▶ ACTION ITEM: Nothing should change. Output the data exactly.
==*==
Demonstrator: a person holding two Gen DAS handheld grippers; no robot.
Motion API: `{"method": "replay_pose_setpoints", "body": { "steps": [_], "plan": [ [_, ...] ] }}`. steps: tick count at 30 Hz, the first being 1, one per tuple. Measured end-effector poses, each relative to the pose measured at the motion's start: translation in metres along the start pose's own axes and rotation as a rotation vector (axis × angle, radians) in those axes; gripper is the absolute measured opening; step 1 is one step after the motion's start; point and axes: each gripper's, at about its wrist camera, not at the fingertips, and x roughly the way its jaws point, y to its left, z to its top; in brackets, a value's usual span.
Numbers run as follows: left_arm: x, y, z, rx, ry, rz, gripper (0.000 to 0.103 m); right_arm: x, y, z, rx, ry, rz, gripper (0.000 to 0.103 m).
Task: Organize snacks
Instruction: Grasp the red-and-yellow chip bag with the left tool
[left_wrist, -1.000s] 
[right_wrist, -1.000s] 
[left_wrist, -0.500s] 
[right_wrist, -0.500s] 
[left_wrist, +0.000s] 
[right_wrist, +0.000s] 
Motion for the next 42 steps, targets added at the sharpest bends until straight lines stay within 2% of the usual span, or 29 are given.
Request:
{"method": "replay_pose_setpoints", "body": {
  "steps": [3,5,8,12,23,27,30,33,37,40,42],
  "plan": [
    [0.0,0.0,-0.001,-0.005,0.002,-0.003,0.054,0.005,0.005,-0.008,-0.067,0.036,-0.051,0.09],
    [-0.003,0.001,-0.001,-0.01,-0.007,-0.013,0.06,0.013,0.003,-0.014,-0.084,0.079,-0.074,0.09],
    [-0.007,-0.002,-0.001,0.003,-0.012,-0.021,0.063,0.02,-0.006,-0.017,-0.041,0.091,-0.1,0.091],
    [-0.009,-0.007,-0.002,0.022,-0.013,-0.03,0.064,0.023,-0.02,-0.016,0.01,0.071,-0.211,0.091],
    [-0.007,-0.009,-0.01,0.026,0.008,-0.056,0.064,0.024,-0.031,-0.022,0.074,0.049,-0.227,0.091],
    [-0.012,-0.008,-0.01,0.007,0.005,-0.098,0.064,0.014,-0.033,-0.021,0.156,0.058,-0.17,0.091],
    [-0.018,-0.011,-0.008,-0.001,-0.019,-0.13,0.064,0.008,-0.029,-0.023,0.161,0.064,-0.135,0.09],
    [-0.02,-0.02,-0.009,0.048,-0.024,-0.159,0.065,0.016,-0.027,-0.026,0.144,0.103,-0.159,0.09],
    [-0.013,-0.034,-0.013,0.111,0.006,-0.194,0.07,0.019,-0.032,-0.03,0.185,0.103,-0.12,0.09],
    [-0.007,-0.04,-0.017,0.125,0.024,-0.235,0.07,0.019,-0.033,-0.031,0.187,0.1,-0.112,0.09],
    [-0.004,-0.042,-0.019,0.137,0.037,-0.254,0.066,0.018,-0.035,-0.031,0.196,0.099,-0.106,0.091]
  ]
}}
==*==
▶ EXERCISE RESPONSE:
Demonstrator: a person holding two Gen DAS handheld grippers; no robot.
Motion API: `{"method": "replay_pose_setpoints", "body": { "steps": [_], "plan": [ [_, ...] ] }}`. steps: tick count at 30 Hz, the first being 1, one per tuple. Measured end-effector poses, each relative to the pose measured at the motion's start: translation in metres along the start pose's own axes and rotation as a rotation vector (axis × angle, radians) in those axes; gripper is the absolute measured opening; step 1 is one step after the motion's start; point and axes: each gripper's, at about its wrist camera, not at the fingertips, and x roughly the way its jaws point, y to its left, z to its top; in brackets, a value's usual span.
Numbers run as follows: left_arm: x, y, z, rx, ry, rz, gripper (0.000 to 0.103 m); right_arm: x, y, z, rx, ry, rz, gripper (0.000 to 0.103 m).
Task: Organize snacks
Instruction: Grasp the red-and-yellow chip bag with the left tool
[left_wrist, -1.000s] 
[right_wrist, -1.000s] 
[left_wrist, -0.500s] 
[right_wrist, -0.500s] 
[left_wrist, +0.000s] 
[right_wrist, +0.000s] 
Motion for the next 42 steps, targets added at the sharpest bends until straight lines stay within 2% of the usual span, or 29 are given.
Request:
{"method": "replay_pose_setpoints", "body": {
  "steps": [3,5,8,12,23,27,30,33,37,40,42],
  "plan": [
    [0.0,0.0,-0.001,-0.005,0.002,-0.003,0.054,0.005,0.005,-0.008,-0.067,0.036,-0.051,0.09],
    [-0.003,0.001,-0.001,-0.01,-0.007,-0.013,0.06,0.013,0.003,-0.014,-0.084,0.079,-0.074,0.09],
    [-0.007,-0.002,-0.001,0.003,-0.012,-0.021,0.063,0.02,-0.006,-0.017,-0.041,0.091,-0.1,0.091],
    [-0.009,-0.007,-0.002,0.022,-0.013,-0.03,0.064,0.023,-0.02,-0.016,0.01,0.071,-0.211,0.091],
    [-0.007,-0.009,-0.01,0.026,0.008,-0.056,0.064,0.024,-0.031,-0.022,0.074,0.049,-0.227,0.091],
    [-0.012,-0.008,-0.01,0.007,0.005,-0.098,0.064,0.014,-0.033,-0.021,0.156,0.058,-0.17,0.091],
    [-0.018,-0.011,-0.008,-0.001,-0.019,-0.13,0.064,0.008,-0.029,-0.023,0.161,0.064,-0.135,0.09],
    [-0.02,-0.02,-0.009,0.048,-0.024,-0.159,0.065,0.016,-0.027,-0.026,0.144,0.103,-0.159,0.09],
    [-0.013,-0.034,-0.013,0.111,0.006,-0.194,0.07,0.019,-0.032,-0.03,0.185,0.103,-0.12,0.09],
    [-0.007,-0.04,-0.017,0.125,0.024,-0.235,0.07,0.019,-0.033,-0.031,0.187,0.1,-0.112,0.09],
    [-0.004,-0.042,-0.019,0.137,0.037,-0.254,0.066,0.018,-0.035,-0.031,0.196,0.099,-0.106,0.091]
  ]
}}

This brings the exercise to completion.